Imperio is a python sci-kit learn inspired package for feature engineering.


Keywords
ml, machine, learning, feature, engineering, python, data, science
License
MIT
Install
pip install imperio==0.1.3

Documentation

imperio

Imperio is a python sci-kit learn inspired package for feature engineering. It contains a some feature transformers to make your data more easy to learn from for Machine Learning Algorithms.

This version of imperio has the next methods of feature selection:

  1. Box-Cox (BoxCoxTransformer).
  2. Clusterize (ClusterizeTransformer).
  3. Combinator (CombinatorTransformer).
  4. Frequency Imputation Transformer (FrequencyImputationTransformer).
  5. log Transformer (LogTransformer).
  6. Smoothing (SmoothingTransformer).
  7. Spatial-Sign Transformer (SpatialSignTransformer).
  8. Target Imputation Transformer (TargetImputationTransformer).
  9. Whitening (WhiteningTransformer).
  10. Yeo-Johnson Transformer (YeoJohnsonTransformer).
  11. ZCA (ZCATransformer).

All these methods work like normal sklearn transformers.
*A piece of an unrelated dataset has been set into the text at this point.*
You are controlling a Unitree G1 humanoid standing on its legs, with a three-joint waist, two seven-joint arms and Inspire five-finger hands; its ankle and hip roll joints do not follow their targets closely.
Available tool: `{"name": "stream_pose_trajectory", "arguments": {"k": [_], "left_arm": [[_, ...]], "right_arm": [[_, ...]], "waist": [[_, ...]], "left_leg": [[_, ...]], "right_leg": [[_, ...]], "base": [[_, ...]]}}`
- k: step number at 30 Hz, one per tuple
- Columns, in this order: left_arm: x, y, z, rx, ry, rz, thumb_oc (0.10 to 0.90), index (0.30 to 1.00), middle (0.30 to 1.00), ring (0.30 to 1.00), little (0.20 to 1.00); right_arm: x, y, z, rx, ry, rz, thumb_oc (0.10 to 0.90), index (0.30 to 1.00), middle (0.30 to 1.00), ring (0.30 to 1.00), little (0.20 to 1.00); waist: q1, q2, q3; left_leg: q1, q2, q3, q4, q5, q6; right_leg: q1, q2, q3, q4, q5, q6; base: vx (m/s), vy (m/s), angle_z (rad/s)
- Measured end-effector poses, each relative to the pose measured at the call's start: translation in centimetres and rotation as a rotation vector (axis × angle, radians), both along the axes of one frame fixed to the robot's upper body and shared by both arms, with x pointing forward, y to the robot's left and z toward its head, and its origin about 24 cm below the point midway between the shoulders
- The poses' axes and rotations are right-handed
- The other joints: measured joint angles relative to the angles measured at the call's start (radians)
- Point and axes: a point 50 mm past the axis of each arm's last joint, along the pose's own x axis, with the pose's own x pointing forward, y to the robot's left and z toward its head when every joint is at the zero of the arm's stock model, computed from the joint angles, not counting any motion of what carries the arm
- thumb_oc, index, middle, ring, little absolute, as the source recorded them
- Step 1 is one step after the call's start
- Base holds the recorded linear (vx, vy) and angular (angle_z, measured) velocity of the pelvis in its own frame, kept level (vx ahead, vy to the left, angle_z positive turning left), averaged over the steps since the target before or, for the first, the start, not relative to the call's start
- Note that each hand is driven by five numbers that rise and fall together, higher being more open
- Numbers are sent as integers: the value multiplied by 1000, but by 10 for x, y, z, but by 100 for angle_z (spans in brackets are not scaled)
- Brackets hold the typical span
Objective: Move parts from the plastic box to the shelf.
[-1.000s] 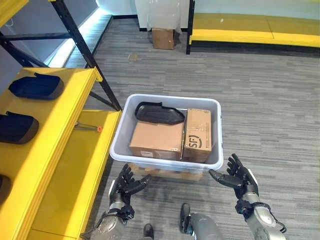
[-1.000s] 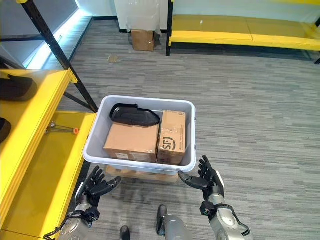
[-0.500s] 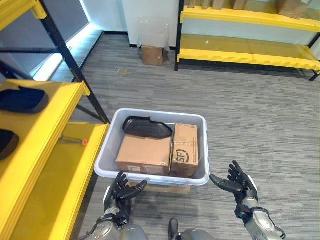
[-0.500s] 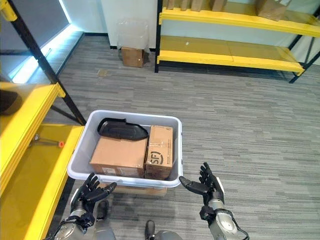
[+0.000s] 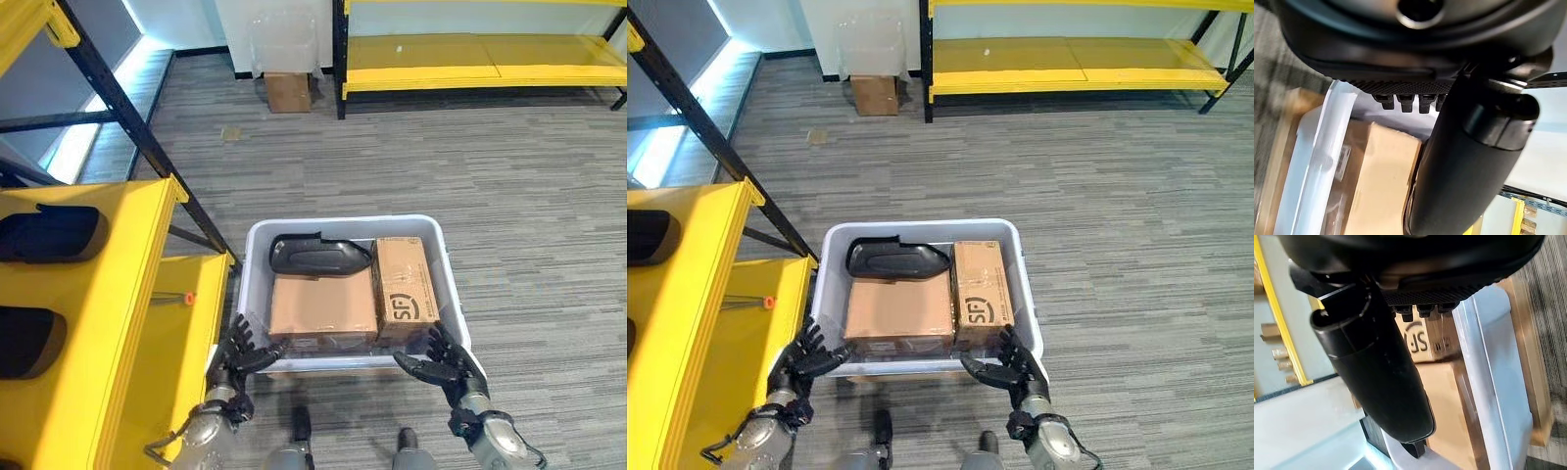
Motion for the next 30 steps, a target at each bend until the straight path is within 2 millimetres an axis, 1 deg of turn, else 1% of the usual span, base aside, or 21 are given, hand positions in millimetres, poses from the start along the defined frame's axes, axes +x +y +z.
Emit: {"name": "stream_pose_trajectory", "arguments": {"k": [1, 3, 4, 8, 11, 12, 13, 18, 22, 24, 28, 30], "left_arm": [[1, -1, 1, -1, -3, 6, 900, 1000, 1000, 1000, 1000], [-4, -3, -4, -9, 15, 6, 900, 1000, 1000, 1000, 1000], [-5, -9, -6, -18, 25, -8, 900, 1000, 1000, 1000, 1000], [-8, -19, -11, -52, 36, -11, 900, 1000, 1000, 1000, 1000], [-8, -19, -9, -55, 30, -11, 900, 1000, 1000, 1000, 1000], [-8, -19, -9, -55, 30, -10, 900, 1000, 1000, 1000, 1000], [-9, -18, -9, -54, 28, -7, 900, 1000, 1000, 1000, 1000], [-7, -19, -5, -57, 9, -12, 900, 1000, 1000, 1000, 1000], [-9, -19, -6, -58, 15, -12, 900, 1000, 1000, 1000, 1000], [-13, -19, -8, -60, 27, -13, 900, 1000, 1000, 1000, 1000], [-13, -20, -8, -65, 23, -26, 900, 1000, 1000, 1000, 1000], [-14, -21, -9, -68, 27, -27, 900, 1000, 1000, 1000, 1000]], "right_arm": [[2, -2, 1, -6, -5, -2, 900, 1000, 1000, 1000, 1000], [2, -5, 2, -18, -5, -6, 900, 1000, 1000, 1000, 1000], [3, -10, 4, -31, -8, -20, 900, 1000, 1000, 1000, 1000], [-4, -23, 3, -71, 8, -39, 900, 1000, 1000, 1000, 1000], [1, -27, 13, -142, -23, -9, 900, 1000, 1000, 1000, 1000], [1, -27, 15, -154, -32, 0, 900, 1000, 1000, 1000, 1000], [6, -27, 28, -192, -89, 22, 900, 1000, 1000, 1000, 1000], [16, -23, 49, -234, -187, 56, 900, 1000, 1000, 1000, 1000], [17, -23, 55, -259, -213, 70, 900, 1000, 1000, 1000, 1000], [16, -25, 55, -272, -211, 69, 900, 1000, 1000, 1000, 1000], [17, -26, 56, -295, -212, 76, 900, 1000, 1000, 1000, 1000], [17, -26, 57, -314, -217, 84, 900, 1000, 1000, 1000, 1000]], "waist": [[-2, 6, 3], [-5, 7, 3], [-7, 7, 3], [-10, 8, 3], [-12, 8, 2], [-11, 8, 2], [-11, 8, 2], [-11, 10, 1], [-11, 11, -7], [-12, 12, -16], [-14, 14, -17], [-11, 13, -21]], "left_leg": [[-2, 17, -2, 1, 5, -7], [3, 32, -2, 1, 4, -13], [1, 41, -2, 0, 2, -16], [4, 48, 0, -3, 2, -17], [9, 49, 3, -6, 11, -25], [12, 48, 4, -6, 11, -25], [34, 49, 3, -11, 11, -24], [52, 57, -3, -24, 15, -30], [63, 64, -10, -37, 20, -36], [74, 68, -13, -47, 24, -38], [77, 70, -18, -50, 27, -41], [104, 70, -18, -66, 30, -42]], "right_leg": [[3, 19, -1, -12, 11, -6], [11, 33, 0, -23, 16, -13], [9, 41, 0, -28, 18, -17], [10, 44, 3, -33, 22, -20], [19, 45, 4, -47, 30, -21], [23, 46, 4, -51, 32, -20], [48, 50, 0, -62, 34, -20], [75, 62, -2, -77, 37, -24], [87, 68, -3, -85, 38, -27], [97, 77, -5, -93, 39, -29], [104, 80, -10, -96, 41, -31], [128, 81, -12, -107, 42, -31]], "base": [[-2, 31, -8], [11, 14, -10], [25, 8, -9], [17, -14, -3], [34, -43, -3], [30, -49, 3], [22, -48, 2], [23, -32, 3], [25, -39, 1], [29, -33, 3], [8, -7, 1], [31, -10, 1]]}}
They have fit, transform and fit_transform functions implemented.

Additionally every imperio transformer has an apply function which allows to apply an transformation on a pandas Data Frame.

How to use imperio

To use a transformer from imperio you should just import the transformer from imperio in the following framework:

from imperio import BoxCoxTransformer

class names are written above in parantheses.
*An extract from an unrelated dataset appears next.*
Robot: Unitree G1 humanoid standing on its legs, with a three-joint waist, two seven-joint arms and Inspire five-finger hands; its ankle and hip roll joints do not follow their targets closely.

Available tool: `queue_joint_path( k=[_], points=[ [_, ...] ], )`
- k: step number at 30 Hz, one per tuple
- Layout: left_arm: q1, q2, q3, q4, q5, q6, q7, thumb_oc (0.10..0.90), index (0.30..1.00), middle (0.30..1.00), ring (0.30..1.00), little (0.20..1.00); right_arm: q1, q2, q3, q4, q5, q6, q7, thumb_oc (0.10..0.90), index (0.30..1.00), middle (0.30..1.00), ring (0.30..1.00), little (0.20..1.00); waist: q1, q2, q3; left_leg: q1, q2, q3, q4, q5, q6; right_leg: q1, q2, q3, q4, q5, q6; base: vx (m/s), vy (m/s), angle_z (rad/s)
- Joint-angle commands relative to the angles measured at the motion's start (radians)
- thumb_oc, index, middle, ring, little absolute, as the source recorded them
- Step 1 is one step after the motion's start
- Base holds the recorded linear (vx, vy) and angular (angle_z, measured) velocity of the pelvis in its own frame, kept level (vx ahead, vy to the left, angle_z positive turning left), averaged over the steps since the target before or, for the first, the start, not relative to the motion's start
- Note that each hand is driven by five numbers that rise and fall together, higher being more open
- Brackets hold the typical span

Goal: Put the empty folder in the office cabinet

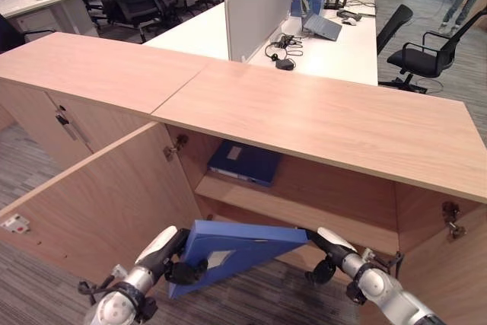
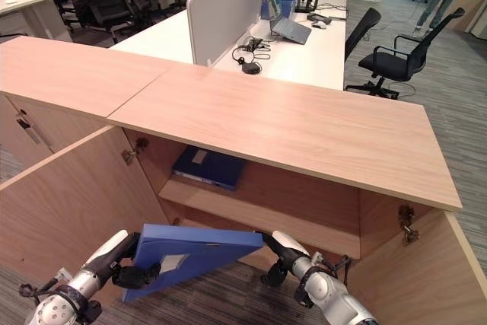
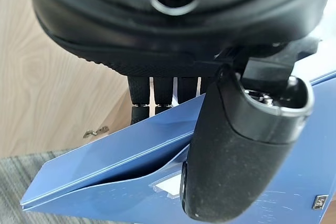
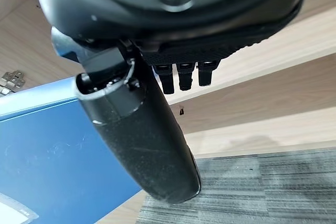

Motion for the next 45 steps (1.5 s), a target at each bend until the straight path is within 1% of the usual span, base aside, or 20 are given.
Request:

Next create a object of this algorithm (Box-Cox is used as an example).

method = BoxCoxTransformer()

Firstly you should fit the transformer, passing to it a feature matrix (X) and the target array (y). NOTE: y argument is really used only by the Target-Imputation.

method.fit(X, y)

After you fit the model, you can use it for transforming new data, using the transform function. To transform function you should pass only the feature matrix (X).

X_transformed = method.transform(X)

Also you can fit and transform the data at the same time using the fit_transform function.

X_transformed = method.fit_transform(X)

Also you can apply a transformation directly on a pandas DataFrame, choosing the columns that you want to change.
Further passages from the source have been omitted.